# [Requirement]
Give all the data again exactly.

# [Material provided]
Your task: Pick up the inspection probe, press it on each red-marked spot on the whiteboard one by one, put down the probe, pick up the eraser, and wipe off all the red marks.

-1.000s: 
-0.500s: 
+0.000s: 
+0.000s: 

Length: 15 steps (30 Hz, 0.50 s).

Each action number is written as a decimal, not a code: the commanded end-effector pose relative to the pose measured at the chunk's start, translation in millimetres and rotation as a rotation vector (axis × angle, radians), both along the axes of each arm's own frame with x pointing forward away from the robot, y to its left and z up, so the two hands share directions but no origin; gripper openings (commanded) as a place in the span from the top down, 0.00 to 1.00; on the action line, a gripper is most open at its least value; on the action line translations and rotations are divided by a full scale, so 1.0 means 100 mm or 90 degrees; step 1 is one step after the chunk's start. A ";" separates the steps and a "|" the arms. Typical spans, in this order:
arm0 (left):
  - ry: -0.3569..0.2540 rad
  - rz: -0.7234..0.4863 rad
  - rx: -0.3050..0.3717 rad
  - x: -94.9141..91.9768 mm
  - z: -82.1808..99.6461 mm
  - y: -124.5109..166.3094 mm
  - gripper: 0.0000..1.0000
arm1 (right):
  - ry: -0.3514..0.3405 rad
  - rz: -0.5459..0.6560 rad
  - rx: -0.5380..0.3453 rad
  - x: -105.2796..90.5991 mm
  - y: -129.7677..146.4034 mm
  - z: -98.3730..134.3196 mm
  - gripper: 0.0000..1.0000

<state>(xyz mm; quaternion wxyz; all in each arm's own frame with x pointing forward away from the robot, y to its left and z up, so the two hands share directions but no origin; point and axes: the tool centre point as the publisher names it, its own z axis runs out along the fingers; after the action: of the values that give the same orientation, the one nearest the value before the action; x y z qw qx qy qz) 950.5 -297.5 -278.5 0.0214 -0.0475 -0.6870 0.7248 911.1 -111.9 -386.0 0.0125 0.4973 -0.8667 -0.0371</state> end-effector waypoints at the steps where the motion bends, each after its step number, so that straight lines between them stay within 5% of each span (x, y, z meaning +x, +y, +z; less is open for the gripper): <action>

# [Answer to this problem]
Your task: Pick up the inspection probe, press it on each red-marked spot on the whiteboard one by one, put down the probe, pick up the eraser, and wipe off all the red marks.

-1.000s: 
-0.500s: 
+0.000s: 
+0.000s: 

Length: 15 steps (30 Hz, 0.50 s).

Each action number is written as a decimal, not a code: the commanded end-effector pose relative to the pose measured at the chunk's start, translation in millimetres and rotation as a rotation vector (axis × angle, radians), both along the axes of each arm's own frame with x pointing forward away from the robot, y to its left and z up, so the two hands share directions but no origin; gripper openings (commanded) as a place in the span from the top down, 0.00 to 1.00; on the action line, a gripper is most open at its least value; on the action line translations and rotations are divided by a full scale, so 1.0 means 100 mm or 90 degrees; step 1 is one step after the chunk's start. A ";" separates the steps and a "|" the arms. Typical spans, in this order:
arm0 (left):
  - ry: -0.3569..0.2540 rad
  - rz: -0.7234..0.4863 rad
  - rx: -0.3050..0.3717 rad
  - x: -94.9141..91.9768 mm
  - z: -82.1808..99.6461 mm
  - y: -124.5109..166.3094 mm
  - gripper: 0.0000..1.0000
arm1 (right):
  - ry: -0.3514..0.3405 rad
  - rz: -0.5459..0.6560 rad
  - rx: -0.5380..0.3453 rad
  - x: -105.2796..90.5991 mm
  - y: -129.7677..146.4034 mm
  - z: -98.3730..134.3196 mm
  - gripper: 0.0000..1.0000

<state>(xyz mm; quaternion wxyz; all in each arm's own frame with x pointing forward away from the robot, y to its left and z up, so the two hands share directions but no origin; point and axes: the tool centre point as the publisher names it, its own z axis runs out along the fingers; after the action: of the values that give the same orientation, the one nearest the value before the action; x y z qw qx qy qz) 950.5 -297.5 -278.5 0.0214 -0.0475 -0.6870 0.7248 911.1 -111.9 -386.0 0.0125 0.4973 -0.8667 -0.0371</state> end-effector waypoints at the steps where the motion bends, each after its step number, so that straight lines between them stay within 5% of each span (x, y, z meaning +x, +y, +z; less is open for the gripper): <action>

Work on this exercise is finished.